# Norwegian: Oh my gosh



## Magiciangirl131

Hei!!

Slang is an important part of a language and because I am learning Norwegian, so I was wondering how to say "Oh My Gosh!" or "Oh My God!".

I think it would be like, "Å Min Gud!".

Of course, this is a literal translation and it may be different.


Takk!!

Magiciangirl131


----------



## Pteppic

I think the closest expression to Oh my God is possibly "Herregud", and I imagine the direct translation of this expression into English ("lord god") sounds about as odd as "Å min gud" does in Norwegian  

Other exclamations are "jøss" and "dæven" with various variants like "jøsses", "jøssenamn", "dæven døtte" and "dæven steike". You can also use "gosj" (yes, we've imported "gosh"), although only as an exclamation, not in the filler sense like "well, gosh, I'm sorry you feel that way". I think.

Anyway, there's bound to be more, and someone else will most likely come along to fill out the list fairly shortly.


----------



## Grefsen

Pteppic said:


> I think the closest expression to Oh my God is possibly "Herregud", and I imagine the direct translation of this expression into English ("lord god") sounds about as odd as "Å min gud" does in Norwegian



I've heard *Herregud*  used a number of times by Norwegian friends who are all under the age of 45.  Do you think some older Norwegians might find *Herregud *to be offensive?
 


Pteppic said:


> Other exclamations are "jøss" and "dæven" with various variants like "jøsses", "jøssenamn", "dæven døtte" and "dæven steike". You can also use "gosj" (yes, we've imported "gosh"), although only as an exclamation, not in the filler sense like "well, gosh, I'm sorry you feel that way".

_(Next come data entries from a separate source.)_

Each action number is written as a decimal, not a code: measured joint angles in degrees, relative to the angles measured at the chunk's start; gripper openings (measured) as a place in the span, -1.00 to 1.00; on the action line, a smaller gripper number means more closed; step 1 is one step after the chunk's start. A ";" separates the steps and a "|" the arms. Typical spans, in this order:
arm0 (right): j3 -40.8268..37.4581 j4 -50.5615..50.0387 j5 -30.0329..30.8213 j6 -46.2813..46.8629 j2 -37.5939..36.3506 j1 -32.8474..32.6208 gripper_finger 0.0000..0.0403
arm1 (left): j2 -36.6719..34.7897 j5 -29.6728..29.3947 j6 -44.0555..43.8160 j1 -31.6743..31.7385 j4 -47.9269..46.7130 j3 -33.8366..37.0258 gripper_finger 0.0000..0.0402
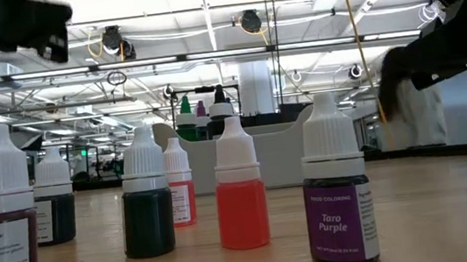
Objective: Pick & Place food coloring
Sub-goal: Put the black food coloring bottle into the gray bin
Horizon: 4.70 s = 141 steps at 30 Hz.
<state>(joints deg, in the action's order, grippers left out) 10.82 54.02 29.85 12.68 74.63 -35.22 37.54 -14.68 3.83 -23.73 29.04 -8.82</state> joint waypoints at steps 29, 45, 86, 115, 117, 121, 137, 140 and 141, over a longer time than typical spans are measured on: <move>28.27 -13.39 -0.07 -15.10 11.70 7.37 -0.75 | 0.42 -11.96 2.43 0.00 11.47 8.23 -0.95; 36.63 -8.33 0.02 -7.66 28.91 17.94 0.23 | 0.66 -20.08 5.27 0.09 4.15 8.19 -0.95; 36.49 -11.37 -8.89 -4.28 30.32 22.00 -0.05 | 0.63 -20.45 16.77 0.09 11.96 8.19 -0.95; 36.49 -13.60 -7.61 -7.60 30.28 23.54 -0.11 | 0.64 -20.34 15.78 0.09 15.21 8.19 -0.95; 36.49 -13.58 -7.65 -8.26 30.28 23.62 -0.15 | 0.66 -20.34 16.26 0.09 15.30 8.19 -0.95; 36.49 -13.58 -7.63 -10.39 30.28 23.80 -0.24 | 0.64 -20.35 16.66 0.09 15.79 8.19 -0.95; 36.60 -8.31 -12.04 -11.86 34.55 24.27 -0.34 | 0.63 -20.04 16.96 0.09 16.04 8.19 -0.95; 36.60 -8.40 -11.95 -11.91 34.50 24.19 -0.35 | 0.64 -19.88 16.81 0.08 16.02 8.19 -0.95; 36.60 -8.42 -11.99 -11.88 34.46 24.20 -0.35 | 0.63 -19.88 16.80 0.09 16.02 8.19 -0.95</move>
<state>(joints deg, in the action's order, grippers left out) 47.42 45.60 17.85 0.80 109.09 -11.03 38.17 -34.57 20.63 -23.64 45.06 -0.62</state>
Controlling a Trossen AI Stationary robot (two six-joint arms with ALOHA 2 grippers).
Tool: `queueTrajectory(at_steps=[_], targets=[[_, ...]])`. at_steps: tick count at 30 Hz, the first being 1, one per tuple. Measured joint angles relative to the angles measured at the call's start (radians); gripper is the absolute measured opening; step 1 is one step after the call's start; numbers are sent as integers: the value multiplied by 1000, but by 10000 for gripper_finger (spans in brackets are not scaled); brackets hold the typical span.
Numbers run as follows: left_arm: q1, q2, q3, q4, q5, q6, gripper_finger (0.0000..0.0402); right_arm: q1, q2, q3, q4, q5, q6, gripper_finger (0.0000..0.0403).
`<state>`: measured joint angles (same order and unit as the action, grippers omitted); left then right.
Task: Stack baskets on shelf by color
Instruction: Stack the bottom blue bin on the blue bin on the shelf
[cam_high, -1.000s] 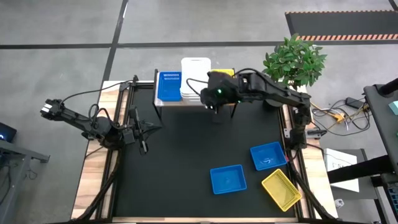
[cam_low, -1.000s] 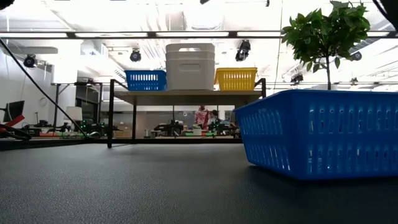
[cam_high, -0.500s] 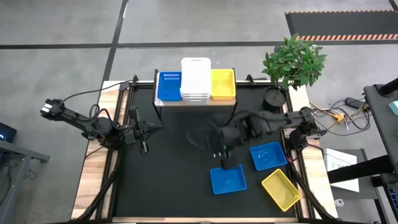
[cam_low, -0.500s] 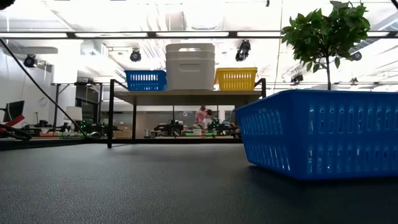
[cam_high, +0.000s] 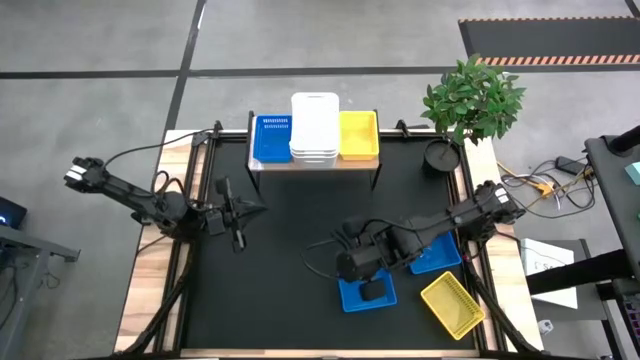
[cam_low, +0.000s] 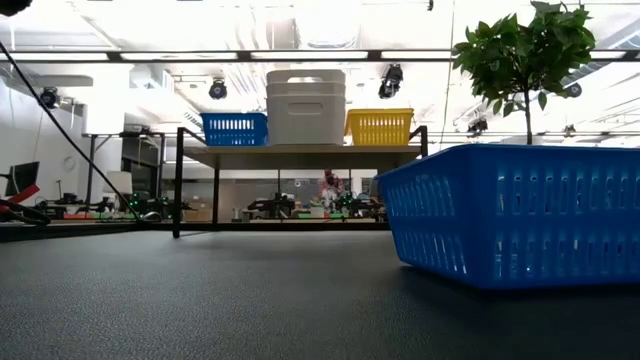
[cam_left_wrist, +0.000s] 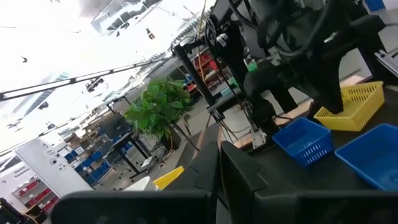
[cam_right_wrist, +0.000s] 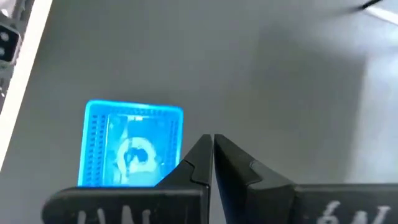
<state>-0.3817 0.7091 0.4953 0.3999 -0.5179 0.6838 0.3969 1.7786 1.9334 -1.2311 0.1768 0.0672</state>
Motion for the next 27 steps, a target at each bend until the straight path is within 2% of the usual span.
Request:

What would be the English equivalents of some of these exclamations and when would they be used?  

*Tusen takk!*


----------



## oskhen

Grefsen said:


> I've heard *Herregud* used a number of times by Norwegian friends who are all under the age of 45. Do you think some older Norwegians might find *Herregud *to be offensive?
> 
> 
> 
> *Tusen takk!*


 
"Herregud" - literally meaning "lord God" - would definitely be found offensive by many. It might be used more by younger Norwegians than older, but I suppose that whether you find it offensive or not depends more on religion and how you're raised. It may be used to express shock, but also in more normal language. But, as said, some would be offended by it, so be careful. Or simply not say it.


----------



## oskhen

Grefsen said:


> What would be the English equivalents of some of these exclamations and when would they be used?
> 
> *Tusen takk!*


 
"Jøss" - derived from the name Jesus, although few think of that nowadays - is milder than "Herregud", and wouldn't be used as much to express genuin shock as mild surprise. Also, far fewer would be offended by it.

Herregud is also more negative, I guess.

"Dæven" is not used much these days, I think. I suppose it's slightly stronger (and, perhaps, more offensive) than "Jøss". 

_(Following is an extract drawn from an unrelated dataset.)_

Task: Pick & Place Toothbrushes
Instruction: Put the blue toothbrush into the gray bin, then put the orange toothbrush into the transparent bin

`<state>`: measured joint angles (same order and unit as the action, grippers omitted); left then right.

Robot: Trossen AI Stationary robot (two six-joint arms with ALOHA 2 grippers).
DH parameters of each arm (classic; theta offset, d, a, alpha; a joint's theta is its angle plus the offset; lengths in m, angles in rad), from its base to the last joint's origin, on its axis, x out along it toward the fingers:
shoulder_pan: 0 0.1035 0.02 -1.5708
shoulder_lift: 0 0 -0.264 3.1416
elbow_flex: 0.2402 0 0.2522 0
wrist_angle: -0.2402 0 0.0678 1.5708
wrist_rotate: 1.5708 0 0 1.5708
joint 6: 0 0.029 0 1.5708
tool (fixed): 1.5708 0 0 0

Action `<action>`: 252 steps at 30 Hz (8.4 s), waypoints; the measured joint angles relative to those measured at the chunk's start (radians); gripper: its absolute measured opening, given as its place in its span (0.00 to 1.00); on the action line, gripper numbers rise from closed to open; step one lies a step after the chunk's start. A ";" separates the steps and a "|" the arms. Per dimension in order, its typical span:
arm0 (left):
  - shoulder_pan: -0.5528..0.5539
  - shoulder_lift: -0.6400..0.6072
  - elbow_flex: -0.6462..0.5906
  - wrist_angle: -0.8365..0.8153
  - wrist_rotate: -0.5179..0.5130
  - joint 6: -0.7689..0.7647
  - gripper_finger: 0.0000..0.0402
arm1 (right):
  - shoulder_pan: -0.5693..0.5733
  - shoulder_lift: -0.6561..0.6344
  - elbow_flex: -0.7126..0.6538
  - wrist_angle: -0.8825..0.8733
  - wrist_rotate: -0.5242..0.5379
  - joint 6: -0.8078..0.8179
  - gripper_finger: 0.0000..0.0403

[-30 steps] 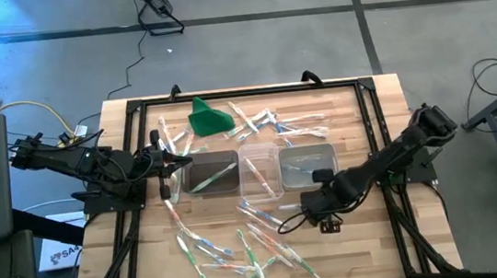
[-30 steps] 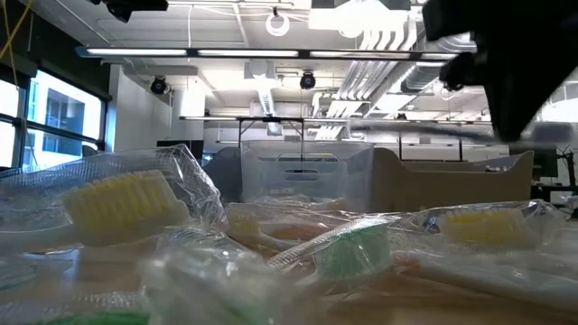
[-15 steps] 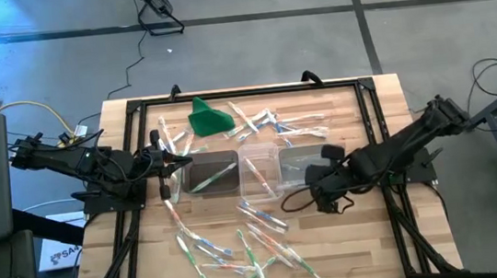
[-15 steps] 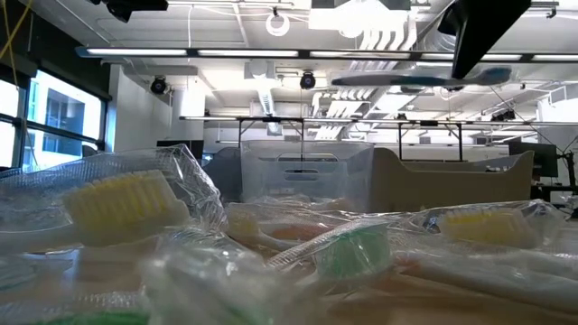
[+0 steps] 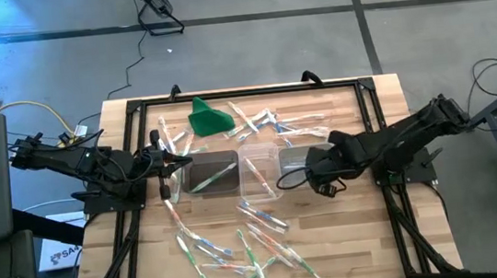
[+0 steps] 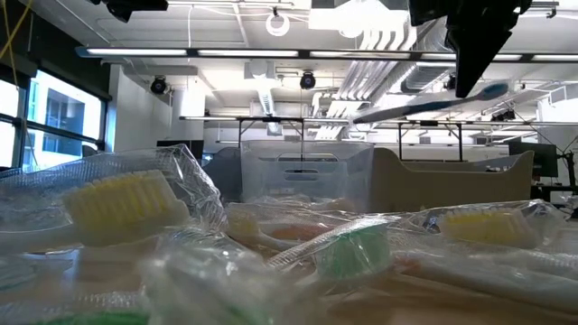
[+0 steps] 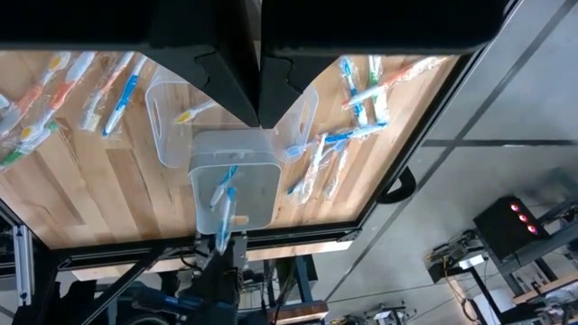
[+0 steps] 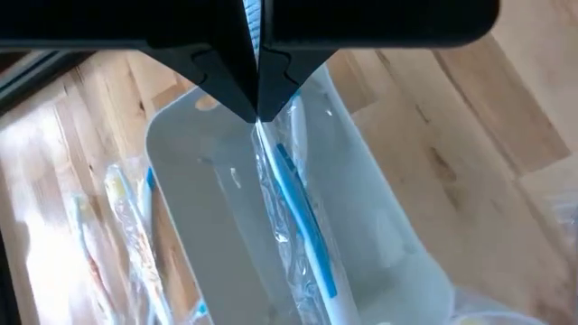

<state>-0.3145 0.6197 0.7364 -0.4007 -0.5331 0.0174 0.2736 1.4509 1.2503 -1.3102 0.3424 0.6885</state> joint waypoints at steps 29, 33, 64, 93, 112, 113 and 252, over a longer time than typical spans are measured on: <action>0.000 0.000 0.000 -0.002 0.000 0.000 0.00 | -0.099 0.047 -0.172 0.148 -0.026 0.181 0.00; 0.000 0.000 0.000 -0.002 0.000 0.000 0.00 | -0.099 0.047 -0.174 0.148 -0.027 0.201 0.00; 0.000 0.000 0.000 -0.003 0.001 -0.022 0.00 | -0.090 0.047 -0.043 0.188 -0.147 0.030 0.01; 0.000 0.000 0.000 -0.013 0.001 -0.079 0.00 | -0.220 0.047 -0.039 0.411 -0.085 -0.324 0.01; 0.000 0.000 0.000 -0.007 -0.012 0.002 0.00 | -0.637 0.047 -0.039 0.478 -0.240 -0.663 0.01; 0.000 0.000 0.000 -0.007 -0.012 0.001 0.00 | -0.658 0.047 -0.039 0.477 -0.254 -0.676 0.01; 0.000 0.000 0.000 0.025 -0.123 0.005 0.00 | -0.909 -0.134 -0.041 0.429 -0.368 -1.035 0.03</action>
<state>-0.3141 0.6194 0.7368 -0.3753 -0.6559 0.0228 -0.6359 1.3168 1.2095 -0.8810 -0.0254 -0.3460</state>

The other expressions listed by Pteppic are, I think it's safe to say, hardly in serious use anymore.

When it comes to exact use, it's very difficult to explain. But you could for instance say "Herregud, noen ble påkjørt av en bil!" (""Herregud" someone was hit by a car!"), but hardly use "dæven" or "jøss" here. 

On the other hand you could say "Herregud, så du den kjolen" (""Herregud", did you see that dress"), as well as "Dæven, så du den kjolen" or "Jøss, så du den kjolen"). 

But if you for instance get surprised by the news of someone's wedding, you could exclaim "Jøss", or perhaps "Dæven" (if you're very surprised), but "Herregud" would hardly be polite (then you'd better be very much against that wedding).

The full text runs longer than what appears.